Owen Foundation Website

Notes on Nadeau's Assertions

Dr. Nadeau make several assertion which are unsupportable by the literature, in particular:

"….but most of us are protected against lectins effect because the glucides of cellular membranes are protected by molecules of sialic acid. Lectins thus cannot bind themselves to them to impact them. Cells become vulnerable to lectins only when the sialic acid protection is removed, for example under the influence of an enzyme (neurominidase) present in some micro-organisms such as the influenza virus and streptococcus. This allows to put forward the hypothesis that lectins might be linked to some disease appearing the following of some infections..."

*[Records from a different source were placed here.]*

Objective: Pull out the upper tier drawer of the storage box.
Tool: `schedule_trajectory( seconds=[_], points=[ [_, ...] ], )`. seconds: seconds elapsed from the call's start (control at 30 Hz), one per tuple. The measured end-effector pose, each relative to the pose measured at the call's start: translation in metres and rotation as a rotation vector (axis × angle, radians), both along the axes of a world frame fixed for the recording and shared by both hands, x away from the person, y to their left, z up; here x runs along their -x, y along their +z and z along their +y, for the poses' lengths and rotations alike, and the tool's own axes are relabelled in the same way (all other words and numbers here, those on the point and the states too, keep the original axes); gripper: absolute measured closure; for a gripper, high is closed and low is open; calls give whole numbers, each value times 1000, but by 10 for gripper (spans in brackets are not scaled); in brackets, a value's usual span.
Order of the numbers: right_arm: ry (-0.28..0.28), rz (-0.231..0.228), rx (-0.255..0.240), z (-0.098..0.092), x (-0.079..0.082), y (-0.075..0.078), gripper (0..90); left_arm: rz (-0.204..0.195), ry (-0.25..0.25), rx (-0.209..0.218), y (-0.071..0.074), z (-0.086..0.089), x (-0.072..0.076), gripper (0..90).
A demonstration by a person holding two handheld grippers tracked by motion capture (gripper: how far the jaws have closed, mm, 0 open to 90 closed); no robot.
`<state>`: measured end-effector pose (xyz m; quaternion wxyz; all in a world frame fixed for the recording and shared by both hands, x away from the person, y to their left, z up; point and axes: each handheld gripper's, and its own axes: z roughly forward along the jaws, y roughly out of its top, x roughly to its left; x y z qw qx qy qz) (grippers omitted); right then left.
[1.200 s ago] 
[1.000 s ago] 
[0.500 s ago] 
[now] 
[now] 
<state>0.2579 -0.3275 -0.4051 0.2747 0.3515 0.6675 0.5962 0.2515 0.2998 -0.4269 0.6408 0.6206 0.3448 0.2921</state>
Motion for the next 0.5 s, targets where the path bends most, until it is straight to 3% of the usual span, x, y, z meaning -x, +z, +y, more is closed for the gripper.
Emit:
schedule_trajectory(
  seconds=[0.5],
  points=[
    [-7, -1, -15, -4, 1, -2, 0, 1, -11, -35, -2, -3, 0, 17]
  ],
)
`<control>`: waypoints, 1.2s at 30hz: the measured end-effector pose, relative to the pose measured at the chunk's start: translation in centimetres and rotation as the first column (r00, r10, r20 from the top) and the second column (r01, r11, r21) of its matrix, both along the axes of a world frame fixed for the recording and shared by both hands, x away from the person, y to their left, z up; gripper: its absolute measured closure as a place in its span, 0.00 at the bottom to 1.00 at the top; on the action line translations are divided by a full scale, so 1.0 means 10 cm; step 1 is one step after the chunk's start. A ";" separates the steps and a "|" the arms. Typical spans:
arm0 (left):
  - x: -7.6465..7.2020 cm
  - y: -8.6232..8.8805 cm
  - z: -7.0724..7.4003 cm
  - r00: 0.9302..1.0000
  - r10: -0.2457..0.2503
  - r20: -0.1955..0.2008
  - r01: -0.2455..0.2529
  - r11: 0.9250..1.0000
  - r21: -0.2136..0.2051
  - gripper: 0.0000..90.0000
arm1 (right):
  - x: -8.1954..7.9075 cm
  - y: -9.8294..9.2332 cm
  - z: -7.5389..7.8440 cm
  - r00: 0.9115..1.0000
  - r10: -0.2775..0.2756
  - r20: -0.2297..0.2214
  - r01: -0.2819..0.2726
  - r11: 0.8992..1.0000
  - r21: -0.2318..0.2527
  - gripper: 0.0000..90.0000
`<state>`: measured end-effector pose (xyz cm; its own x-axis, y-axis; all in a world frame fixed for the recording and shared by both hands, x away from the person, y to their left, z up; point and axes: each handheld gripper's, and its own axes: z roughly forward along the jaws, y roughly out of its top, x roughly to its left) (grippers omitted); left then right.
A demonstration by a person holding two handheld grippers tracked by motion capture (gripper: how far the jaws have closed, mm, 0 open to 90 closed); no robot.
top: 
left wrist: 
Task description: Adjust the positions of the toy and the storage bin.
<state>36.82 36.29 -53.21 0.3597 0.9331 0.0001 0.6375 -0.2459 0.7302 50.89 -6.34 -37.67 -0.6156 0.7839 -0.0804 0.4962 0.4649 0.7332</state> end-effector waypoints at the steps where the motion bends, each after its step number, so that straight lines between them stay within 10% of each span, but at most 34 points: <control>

Dr Nadeau is making a glib assertion that is unsupported by the current body of scientific knowledge. Blood group antigens are terminal to sialic acid residues. By enhancing the effect of the cells surface zeta potential (negative charge) sialic acids serve to project the ABH antigens out from the cell surface, not obscure them.

In addition, the very nature of lectins is their glycoconjugate specificity: ABO specific lectins can be expected to interact with ABO antigens. Sialic acid lectins can be expected to interact with sialic acid residues. The notion that they cross-over is preposterous, since the high molecular specificity of lectins is their very reason for classification (Lectin = Latin Legere = "I choose").

Finally, one of the world's foremost authorities on plant and animal lectins (which respectfully, Dr. Nadeau most certainly is not) list blood group specificity as a prime consideration when analyzing lectin reactions in the gut.

I can think of no better evidence that blood group specificity is a most important consideration with regard to lectin specificity.

In addition Nadeau neglects the extensive literature conclusively proving that lectins resist proteolytic digestion and can be recovered intact in the feces (2) that they can influence systemic metabolism, activate systemic inflammatory diseases (3) and induce proliferation of colon epithelial cells (4) - facts which are not only closed to dispute, but have their underlying mechanism completely elucidated. (5,6,7).

Multiple studies show that dietary lectins influence the endocrine system of the body by binding to the neuroendocrine cells of the gut and stimulating the secretion of gut peptide hormones into the systemic circulation. (1,8) Alternatively, lectins can be transmitted through the gut wall into the blood circulation and thus may directly influence peripheral tissues and body metabolism by mimicking the effects of endocrine hormones. The organs most often affected are the pancreas, skeletal muscle, liver, kidneys and thymus (9,10).

As a researcher, I can well appreciate the value of healthy skepticism. However I draw the line at criticism that reflects only a lack of natural curiosity.

Peter D'Adamo, ND

1. Pusztai, A.; and Bardocz, S. Biological Effects of Plant Lectins on the Gastrointestinal Tract: Metabolic Consequences and Applications. Trends Glycosci.Glycotechnol.8:149-165)
2. Ryder SD, Smith JA, Rhodes JM. Peanut lectin: a mitogen for normal human colonic epithelium and human HT29 colorectal cancer cells. J Natl Cancer Inst. 1992 Sep 16;84(18):1410-6. PMID: 1512792
3. Yu L, Fernig DG, Smith JA, Milton JD, Rhodes JM. Reversible inhibition of proliferation of epithelial cell lines by Agaricus bisporus (edible mushroom) lectin. Cancer Res. 1993 Oct 1;53(19):4627-32.
4. Cordain L, Toohey L, Smith MJ, Hickey MS. Related Articles Modulation of immune function by dietary lectins in rheumatoid arthritis. Br J Nutr. 2000 Mar;83(3):207-17. Review.
5. Haas H, Falcone FH, Schramm G, Haisch K, Gibbs BF, Klaucke J, Poppelmann M, Becker WM, Gabius HJ, Schlaak M.. Dietary lectins can induce in vitro release of IL-4 and IL-13 from human basophils. Eur J Immunol. 1999 Mar;29(3):918-27.
6. Pusztai, A. (1991) in Plant Lectins, Cambridge, Cambridge University Press
7. Bardocz, S., Grant, G., Ewen, S.W.B., Duguid, T.J., Brown, D.S., Englyst, K., and Pusztai, A. (1995) Gut, 37, 353-360
8. Hsu, S.M., and Raine, L. (1982) Am. J. Clin. Pathol. 77, 396-400
9. de Oliveira, J.T.A., Pusztai, A., and Grant, G. (1988) Nutr. Res. 8, 943-947
10. Pusztai A. Dietary lectins are metabolic signals for the gut and modulate immune and hormone functions. Eur J Clin Nutr. 1993 Oct;47(10):691-9. Review.